Content starts

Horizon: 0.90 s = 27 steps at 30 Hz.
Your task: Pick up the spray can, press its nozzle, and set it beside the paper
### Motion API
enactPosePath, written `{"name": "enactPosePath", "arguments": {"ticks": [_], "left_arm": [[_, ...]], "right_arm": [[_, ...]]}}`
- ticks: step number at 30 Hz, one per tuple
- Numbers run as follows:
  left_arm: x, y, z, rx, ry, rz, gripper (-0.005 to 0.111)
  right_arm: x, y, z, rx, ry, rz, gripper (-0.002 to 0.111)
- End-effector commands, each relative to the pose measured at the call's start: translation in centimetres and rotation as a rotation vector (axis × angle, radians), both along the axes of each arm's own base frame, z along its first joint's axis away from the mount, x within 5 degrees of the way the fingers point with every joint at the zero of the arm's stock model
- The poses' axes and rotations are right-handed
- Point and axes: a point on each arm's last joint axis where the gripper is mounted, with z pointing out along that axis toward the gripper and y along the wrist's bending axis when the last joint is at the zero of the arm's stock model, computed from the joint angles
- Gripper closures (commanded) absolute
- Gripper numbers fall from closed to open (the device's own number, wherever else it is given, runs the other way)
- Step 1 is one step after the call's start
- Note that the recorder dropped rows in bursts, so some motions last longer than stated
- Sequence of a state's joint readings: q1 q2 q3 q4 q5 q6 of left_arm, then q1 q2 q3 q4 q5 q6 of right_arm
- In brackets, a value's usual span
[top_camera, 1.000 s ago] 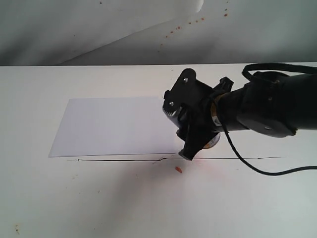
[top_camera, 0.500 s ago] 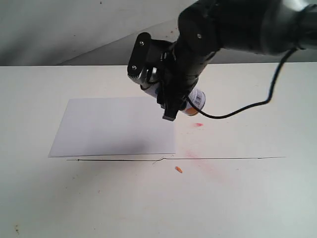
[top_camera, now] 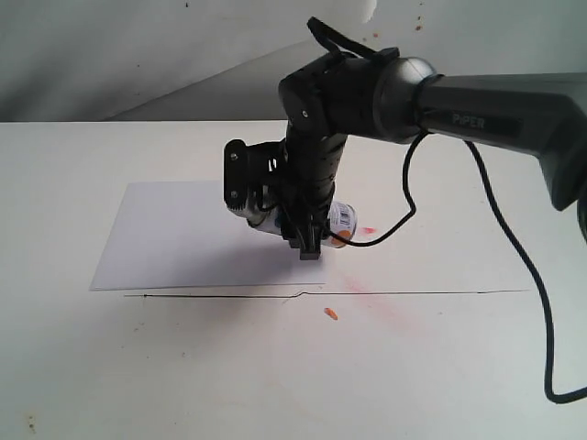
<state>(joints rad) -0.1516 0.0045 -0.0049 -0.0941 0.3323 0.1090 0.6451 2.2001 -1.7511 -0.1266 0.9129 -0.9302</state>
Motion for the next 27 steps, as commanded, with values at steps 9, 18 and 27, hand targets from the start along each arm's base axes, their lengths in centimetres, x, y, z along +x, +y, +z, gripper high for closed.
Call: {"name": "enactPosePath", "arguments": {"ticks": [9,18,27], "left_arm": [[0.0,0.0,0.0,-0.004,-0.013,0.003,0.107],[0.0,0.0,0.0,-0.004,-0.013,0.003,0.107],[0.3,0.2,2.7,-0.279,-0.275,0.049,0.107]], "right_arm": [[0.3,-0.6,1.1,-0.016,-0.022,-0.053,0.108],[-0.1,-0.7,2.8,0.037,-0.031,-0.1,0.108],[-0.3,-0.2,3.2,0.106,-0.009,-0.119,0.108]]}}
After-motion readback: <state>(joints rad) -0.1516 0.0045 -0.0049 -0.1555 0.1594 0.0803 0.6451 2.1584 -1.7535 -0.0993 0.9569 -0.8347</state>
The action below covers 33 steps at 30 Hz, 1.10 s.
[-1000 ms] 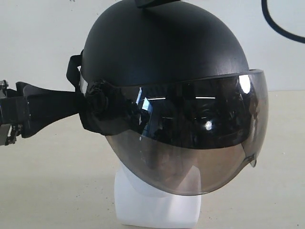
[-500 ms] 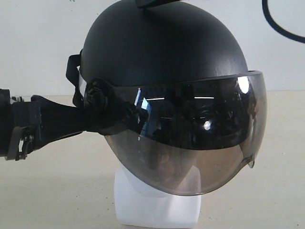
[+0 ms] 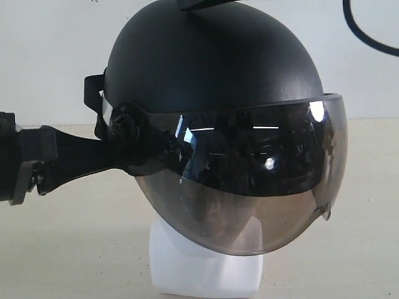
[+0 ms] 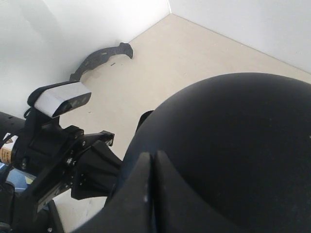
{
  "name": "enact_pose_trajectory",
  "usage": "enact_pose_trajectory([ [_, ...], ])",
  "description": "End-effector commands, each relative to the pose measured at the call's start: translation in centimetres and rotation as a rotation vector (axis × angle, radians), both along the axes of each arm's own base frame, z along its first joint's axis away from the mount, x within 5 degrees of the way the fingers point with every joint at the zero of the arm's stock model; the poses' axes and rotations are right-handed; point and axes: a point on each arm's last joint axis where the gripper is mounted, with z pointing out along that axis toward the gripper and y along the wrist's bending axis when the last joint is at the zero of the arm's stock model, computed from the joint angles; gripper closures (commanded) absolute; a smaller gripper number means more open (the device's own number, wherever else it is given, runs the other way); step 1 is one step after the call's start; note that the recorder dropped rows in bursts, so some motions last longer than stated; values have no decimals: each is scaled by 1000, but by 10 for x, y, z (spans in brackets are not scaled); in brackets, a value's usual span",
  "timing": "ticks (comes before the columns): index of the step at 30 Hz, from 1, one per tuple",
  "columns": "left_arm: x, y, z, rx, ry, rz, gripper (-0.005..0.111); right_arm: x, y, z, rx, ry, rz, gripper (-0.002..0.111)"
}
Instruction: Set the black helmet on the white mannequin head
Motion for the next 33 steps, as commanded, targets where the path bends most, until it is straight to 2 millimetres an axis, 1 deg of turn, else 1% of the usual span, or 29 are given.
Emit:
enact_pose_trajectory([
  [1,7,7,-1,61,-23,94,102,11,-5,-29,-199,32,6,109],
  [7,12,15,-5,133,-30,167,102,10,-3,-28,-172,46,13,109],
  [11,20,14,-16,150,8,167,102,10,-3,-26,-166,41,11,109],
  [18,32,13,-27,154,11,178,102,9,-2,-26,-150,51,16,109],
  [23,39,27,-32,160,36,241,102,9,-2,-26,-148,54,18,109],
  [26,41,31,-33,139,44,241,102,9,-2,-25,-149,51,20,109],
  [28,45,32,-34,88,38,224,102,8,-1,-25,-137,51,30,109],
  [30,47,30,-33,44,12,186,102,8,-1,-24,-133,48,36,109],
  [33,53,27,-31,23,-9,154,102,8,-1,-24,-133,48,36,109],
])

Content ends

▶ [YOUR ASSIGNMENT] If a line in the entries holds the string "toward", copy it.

▶ [OUTPUT OF THE TASK]
- Point and axes: a point on each arm's last joint axis where the gripper is mounted, with z pointing out along that axis toward the gripper and y along the wrist's bending axis when the last joint is at the zero of the arm's stock model, computed from the joint angles
  "description": "End-effector commands, each relative to the pose measured at the call's start: translation in centimetres and rotation as a rotation vector (axis × angle, radians), both along the axes of each arm's own base frame, z along its first joint's axis away from the mount, x within 5 degrees of the way the fingers point with every joint at the zero of the arm's stock model; the poses' axes and rotations are right-handed; point and axes: a point on each arm's last joint axis where the gripper is mounted, with z pointing out along that axis toward the gripper and y along the wrist's bending axis when the last joint is at the zero of the arm's stock model, computed from the joint angles; gripper closures (commanded) absolute; a smaller gripper number means more open (the device's own number, wherever else it is given, runs the other way); step 1 is one step after the call's start; note that the recorder dropped rows in bursts, so some motions last longer than stated; values have no decimals: each is scaled by 1000, but by 10 for x, y, z (spans in brackets are not scaled); in brackets, a value's usual span",

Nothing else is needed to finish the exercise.